-- Extracted information follows --
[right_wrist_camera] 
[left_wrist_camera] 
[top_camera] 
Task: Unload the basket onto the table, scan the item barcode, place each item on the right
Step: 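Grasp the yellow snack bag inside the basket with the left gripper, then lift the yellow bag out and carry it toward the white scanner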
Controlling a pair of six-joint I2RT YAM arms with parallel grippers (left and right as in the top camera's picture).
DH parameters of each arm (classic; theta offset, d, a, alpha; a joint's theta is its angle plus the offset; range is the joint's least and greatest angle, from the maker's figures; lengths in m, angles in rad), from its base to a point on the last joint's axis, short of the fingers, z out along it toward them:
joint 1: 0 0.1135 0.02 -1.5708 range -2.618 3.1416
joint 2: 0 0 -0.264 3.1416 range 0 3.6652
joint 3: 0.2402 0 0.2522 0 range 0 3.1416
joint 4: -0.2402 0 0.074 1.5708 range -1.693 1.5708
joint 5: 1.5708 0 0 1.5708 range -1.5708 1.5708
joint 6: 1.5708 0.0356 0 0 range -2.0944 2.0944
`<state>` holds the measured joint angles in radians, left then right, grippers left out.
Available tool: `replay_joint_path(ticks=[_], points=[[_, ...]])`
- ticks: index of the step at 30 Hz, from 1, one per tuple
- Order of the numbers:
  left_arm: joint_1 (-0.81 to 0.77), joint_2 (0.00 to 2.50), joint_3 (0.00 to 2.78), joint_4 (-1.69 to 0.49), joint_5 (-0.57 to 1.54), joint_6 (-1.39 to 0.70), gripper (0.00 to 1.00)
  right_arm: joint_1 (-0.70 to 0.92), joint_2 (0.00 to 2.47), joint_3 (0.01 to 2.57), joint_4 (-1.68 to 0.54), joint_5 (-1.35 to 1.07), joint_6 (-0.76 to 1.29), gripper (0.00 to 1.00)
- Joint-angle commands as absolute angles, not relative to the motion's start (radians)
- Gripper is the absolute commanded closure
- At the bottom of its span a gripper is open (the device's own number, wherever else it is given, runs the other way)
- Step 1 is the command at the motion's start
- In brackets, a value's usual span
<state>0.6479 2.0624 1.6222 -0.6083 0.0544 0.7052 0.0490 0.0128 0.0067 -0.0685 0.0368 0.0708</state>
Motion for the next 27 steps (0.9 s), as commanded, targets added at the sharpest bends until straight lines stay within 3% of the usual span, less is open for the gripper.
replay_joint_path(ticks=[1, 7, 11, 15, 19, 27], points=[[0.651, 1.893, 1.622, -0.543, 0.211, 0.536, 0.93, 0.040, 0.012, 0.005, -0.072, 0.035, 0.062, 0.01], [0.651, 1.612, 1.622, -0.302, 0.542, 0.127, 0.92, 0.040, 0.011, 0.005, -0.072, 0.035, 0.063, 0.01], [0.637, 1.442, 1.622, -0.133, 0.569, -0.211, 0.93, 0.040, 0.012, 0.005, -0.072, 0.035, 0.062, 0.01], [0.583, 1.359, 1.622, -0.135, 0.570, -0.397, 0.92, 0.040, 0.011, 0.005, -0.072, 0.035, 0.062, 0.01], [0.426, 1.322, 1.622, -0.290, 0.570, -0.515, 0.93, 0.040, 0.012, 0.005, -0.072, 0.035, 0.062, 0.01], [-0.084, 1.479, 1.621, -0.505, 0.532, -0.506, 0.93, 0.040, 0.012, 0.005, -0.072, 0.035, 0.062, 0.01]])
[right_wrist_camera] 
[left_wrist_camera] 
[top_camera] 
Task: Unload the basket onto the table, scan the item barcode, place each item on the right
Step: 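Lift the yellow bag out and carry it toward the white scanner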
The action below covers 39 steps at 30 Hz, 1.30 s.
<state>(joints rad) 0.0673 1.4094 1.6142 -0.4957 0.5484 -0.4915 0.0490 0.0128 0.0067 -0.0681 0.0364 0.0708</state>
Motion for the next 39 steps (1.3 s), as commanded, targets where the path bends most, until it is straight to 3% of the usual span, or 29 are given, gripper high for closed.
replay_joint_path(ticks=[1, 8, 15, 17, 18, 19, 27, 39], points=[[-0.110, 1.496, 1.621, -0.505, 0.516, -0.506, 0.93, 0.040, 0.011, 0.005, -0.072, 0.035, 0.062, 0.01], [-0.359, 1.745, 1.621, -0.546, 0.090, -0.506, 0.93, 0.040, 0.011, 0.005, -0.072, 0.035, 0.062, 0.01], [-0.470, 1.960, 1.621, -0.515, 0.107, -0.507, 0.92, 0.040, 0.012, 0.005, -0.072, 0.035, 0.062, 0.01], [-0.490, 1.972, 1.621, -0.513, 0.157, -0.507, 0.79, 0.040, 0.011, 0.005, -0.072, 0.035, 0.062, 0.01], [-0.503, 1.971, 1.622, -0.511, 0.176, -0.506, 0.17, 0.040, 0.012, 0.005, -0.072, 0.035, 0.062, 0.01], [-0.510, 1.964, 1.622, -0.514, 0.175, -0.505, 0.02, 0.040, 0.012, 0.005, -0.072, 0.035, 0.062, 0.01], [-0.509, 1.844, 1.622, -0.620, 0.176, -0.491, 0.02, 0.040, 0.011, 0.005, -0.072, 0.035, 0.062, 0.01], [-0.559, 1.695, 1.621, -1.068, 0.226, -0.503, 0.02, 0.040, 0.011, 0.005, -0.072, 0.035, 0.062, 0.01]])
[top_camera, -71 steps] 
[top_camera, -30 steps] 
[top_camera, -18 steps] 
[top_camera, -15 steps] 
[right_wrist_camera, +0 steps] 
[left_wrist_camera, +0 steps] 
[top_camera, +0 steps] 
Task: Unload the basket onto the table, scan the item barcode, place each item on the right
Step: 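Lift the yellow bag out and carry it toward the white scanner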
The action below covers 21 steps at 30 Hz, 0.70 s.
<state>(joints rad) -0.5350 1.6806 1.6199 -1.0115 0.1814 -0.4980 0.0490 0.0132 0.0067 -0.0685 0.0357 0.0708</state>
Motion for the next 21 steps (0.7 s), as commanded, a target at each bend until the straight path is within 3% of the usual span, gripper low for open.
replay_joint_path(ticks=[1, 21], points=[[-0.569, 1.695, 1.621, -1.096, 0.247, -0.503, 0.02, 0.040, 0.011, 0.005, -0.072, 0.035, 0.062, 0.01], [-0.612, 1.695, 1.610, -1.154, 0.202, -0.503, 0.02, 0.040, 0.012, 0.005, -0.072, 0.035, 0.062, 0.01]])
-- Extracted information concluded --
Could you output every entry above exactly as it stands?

▸ **Exercise result**:
[right_wrist_camera] 
[left_wrist_camera] 
[top_camera] 
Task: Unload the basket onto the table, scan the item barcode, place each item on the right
Step: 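Grasp the yellow snack bag inside the basket with the left gripper, then lift the yellow bag out and carry it toward the white scanner
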Controlling a pair of six-joint I2RT YAM arms with parallel grippers (left and right as in the top camera's picture).
DH parameters of each arm (classic; theta offset, d, a, alpha; a joint's theta is its angle plus the offset; range is the joint's least and greatest angle, from the maker's figures; lengths in m, angles in rad), from its base to a point on the last joint's axis, short of the fingers, z out along it toward them:
joint 1: 0 0.1135 0.02 -1.5708 range -2.618 3.1416
joint 2: 0 0 -0.264 3.1416 range 0 3.6652
joint 3: 0.2402 0 0.2522 0 range 0 3.1416
joint 4: -0.2402 0 0.074 1.5708 range -1.693 1.5708
joint 5: 1.5708 0 0 1.5708 range -1.5708 1.5708
joint 6: 1.5708 0.0356 0 0 range -2.0944 2.0944
`<state>` holds the measured joint angles in radians, left then right, grippers left out.
Available tool: `replay_joint_path(ticks=[_], points=[[_, ...]])`
- ticks: index of the step at 30 Hz, from 1, one per tuple
- Order of the numbers:
  left_arm: joint_1 (-0.81 to 0.77), joint_2 (0.00 to 2.50), joint_3 (0.00 to 2.78), joint_4 (-1.69 to 0.49), joint_5 (-0.57 to 1.54), joint_6 (-1.39 to 0.70), gripper (0.00 to 1.00)
  right_arm: joint_1 (-0.70 to 0.92), joint_2 (0.00 to 2.47), joint_3 (0.01 to 2.57), joint_4 (-1.68 to 0.54), joint_5 (-1.35 to 1.07), joint_6 (-0.76 to 1.29), gripper (0.00 to 1.00)
- Joint-angle commands as absolute angles, not relative to the motion's start (radians)
- Gripper is the absolute commanded closure
- At the bottom of its span a gripper is open (the device's own number, wherever else it is given, runs the other way)
- Step 1 is the command at the motion's start
- In brackets, a value's usual span
<state>0.6479 2.0624 1.6222 -0.6083 0.0544 0.7052 0.0490 0.0128 0.0067 -0.0685 0.0368 0.0708</state>
Motion for the next 27 steps (0.9 s), as commanded, targets added at the sharpest bends until straight lines stay within 3% of the usual span, less is open for the gripper.
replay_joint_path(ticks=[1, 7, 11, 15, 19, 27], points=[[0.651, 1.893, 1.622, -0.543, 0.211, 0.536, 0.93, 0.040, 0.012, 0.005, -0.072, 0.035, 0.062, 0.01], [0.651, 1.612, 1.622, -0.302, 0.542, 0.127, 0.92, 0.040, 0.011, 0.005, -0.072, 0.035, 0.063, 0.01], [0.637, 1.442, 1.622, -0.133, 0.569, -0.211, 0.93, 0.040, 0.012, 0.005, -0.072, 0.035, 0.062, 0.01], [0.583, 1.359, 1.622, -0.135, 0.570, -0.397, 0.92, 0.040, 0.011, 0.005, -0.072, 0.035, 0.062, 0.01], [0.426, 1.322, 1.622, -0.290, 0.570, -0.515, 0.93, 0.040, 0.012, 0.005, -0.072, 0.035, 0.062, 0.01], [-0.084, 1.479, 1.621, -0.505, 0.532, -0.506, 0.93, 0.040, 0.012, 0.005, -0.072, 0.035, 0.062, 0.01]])
[right_wrist_camera] 
[left_wrist_camera] 
[top_camera] 
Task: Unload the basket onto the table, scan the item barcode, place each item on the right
Step: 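Lift the yellow bag out and carry it toward the white scanner
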The action below covers 39 steps at 30 Hz, 1.30 s.
<state>(joints rad) 0.0673 1.4094 1.6142 -0.4957 0.5484 -0.4915 0.0490 0.0128 0.0067 -0.0681 0.0364 0.0708</state>
Motion for the next 39 steps (1.3 s), as commanded, targets where the path bends most, until it is straight to 3% of the usual span, or 29 are given, gripper high for closed.
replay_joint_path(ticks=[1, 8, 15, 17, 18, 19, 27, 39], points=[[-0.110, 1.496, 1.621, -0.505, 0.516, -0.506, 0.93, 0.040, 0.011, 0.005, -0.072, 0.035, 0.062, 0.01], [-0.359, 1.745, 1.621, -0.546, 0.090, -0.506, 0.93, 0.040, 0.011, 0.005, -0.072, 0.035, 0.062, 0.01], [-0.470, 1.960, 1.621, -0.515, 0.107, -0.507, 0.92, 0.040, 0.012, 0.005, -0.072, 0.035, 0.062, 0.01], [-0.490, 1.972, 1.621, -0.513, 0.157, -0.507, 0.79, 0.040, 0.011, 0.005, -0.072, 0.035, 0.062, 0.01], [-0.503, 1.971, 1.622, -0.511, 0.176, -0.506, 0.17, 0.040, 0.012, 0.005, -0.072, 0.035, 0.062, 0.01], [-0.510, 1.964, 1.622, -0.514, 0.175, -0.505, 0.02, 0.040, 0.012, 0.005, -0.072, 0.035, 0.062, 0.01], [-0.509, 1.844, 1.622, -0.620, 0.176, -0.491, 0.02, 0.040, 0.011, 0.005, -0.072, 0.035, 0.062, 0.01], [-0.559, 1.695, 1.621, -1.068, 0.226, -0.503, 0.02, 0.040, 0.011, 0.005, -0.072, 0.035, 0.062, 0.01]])
[top_camera, -71 steps] 
[top_camera, -30 steps] 
[top_camera, -18 steps] 
[top_camera, -15 steps] 
[right_wrist_camera, +0 steps] 
[left_wrist_camera, +0 steps] 
[top_camera, +0 steps] 
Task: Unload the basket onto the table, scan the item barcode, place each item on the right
Step: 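Lift the yellow bag out and carry it toward the white scanner
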The action below covers 21 steps at 30 Hz, 0.70 s.
<state>(joints rad) -0.5350 1.6806 1.6199 -1.0115 0.1814 -0.4980 0.0490 0.0132 0.0067 -0.0685 0.0357 0.0708</state>
Motion for the next 21 steps (0.7 s), as commanded, a target at each bend until the straight path is within 3% of the usual span, gripper low for open.
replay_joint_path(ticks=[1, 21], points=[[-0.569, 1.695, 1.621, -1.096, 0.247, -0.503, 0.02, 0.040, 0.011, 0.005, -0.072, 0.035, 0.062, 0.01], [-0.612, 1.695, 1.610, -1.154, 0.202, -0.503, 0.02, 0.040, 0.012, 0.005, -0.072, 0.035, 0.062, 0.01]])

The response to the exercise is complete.